What the task requires
Return only the lines of the listing below that run from the line with "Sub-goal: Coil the" through the line with "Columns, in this", both ends included, exactly as written.

Supplied data
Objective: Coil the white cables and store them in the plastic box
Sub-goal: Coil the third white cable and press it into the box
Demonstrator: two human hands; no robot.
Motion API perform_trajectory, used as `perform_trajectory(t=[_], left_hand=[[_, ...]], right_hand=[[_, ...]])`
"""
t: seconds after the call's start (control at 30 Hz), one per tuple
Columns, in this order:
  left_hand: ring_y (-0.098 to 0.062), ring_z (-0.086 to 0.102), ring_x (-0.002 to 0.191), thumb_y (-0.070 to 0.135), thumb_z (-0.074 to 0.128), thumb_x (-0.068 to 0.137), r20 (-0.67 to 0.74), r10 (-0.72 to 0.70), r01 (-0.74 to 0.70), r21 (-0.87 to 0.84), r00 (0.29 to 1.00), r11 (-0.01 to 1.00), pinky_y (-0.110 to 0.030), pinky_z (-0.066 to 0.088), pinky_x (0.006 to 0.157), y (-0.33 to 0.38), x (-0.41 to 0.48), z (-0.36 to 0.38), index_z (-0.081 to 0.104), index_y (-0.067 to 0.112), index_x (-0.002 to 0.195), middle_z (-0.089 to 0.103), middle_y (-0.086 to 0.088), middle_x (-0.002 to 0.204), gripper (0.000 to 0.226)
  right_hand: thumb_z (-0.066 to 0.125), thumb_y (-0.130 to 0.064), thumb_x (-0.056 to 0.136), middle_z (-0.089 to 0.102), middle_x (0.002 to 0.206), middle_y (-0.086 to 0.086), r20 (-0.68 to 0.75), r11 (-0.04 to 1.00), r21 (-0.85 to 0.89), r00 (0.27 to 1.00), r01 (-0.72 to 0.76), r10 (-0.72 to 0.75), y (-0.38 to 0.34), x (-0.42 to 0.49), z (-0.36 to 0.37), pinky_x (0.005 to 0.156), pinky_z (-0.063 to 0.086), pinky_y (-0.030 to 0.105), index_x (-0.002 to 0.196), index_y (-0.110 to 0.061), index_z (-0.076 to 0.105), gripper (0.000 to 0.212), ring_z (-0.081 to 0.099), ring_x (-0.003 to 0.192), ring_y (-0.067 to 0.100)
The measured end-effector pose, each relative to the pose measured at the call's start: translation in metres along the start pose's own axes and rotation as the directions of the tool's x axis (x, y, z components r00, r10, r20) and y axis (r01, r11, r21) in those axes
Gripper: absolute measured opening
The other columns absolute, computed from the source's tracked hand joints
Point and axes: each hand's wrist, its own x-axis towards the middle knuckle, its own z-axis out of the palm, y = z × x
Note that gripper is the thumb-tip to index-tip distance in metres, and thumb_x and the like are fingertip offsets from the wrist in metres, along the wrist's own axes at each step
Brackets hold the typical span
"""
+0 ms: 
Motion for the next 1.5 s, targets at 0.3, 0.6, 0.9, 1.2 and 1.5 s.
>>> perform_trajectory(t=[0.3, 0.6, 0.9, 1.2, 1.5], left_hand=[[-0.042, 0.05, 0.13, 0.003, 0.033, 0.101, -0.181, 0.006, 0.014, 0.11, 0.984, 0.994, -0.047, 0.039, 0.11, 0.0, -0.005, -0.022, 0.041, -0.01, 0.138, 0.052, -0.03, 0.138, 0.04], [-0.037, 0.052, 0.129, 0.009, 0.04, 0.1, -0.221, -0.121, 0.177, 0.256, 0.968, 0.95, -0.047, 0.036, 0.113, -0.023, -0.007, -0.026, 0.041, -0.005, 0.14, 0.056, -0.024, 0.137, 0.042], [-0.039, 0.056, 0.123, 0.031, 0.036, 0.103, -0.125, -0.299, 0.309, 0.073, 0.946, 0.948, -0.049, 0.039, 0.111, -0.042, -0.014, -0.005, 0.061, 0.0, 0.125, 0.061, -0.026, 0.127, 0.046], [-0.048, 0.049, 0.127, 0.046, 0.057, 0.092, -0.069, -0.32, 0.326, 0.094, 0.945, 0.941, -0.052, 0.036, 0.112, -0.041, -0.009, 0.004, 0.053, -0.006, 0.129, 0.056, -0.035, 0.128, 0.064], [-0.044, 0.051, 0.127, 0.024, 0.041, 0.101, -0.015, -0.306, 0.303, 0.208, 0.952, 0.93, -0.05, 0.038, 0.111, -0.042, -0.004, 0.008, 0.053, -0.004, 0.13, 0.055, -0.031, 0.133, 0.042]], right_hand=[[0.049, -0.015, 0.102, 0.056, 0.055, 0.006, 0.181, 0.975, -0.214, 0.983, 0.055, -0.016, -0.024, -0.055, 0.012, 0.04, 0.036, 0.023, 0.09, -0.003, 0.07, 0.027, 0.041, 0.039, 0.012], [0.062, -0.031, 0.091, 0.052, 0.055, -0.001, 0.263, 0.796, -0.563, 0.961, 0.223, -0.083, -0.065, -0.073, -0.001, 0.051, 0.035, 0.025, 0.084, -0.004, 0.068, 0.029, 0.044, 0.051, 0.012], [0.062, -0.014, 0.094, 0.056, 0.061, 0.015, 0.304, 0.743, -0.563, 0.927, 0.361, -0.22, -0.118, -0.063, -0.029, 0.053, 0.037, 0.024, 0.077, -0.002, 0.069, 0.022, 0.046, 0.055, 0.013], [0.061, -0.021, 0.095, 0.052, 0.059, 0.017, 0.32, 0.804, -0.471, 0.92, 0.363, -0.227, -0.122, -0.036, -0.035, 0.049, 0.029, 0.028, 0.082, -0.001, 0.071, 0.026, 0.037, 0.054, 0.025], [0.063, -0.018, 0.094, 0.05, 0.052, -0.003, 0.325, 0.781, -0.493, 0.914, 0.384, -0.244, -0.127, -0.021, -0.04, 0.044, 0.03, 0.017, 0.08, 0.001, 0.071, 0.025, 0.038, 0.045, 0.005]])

The completed task
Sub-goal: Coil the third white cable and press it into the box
Demonstrator: two human hands; no robot.
Motion API perform_trajectory, used as `perform_trajectory(t=[_], left_hand=[[_, ...]], right_hand=[[_, ...]])`
"""
t: seconds after the call's start (control at 30 Hz), one per tuple
Columns, in this order:

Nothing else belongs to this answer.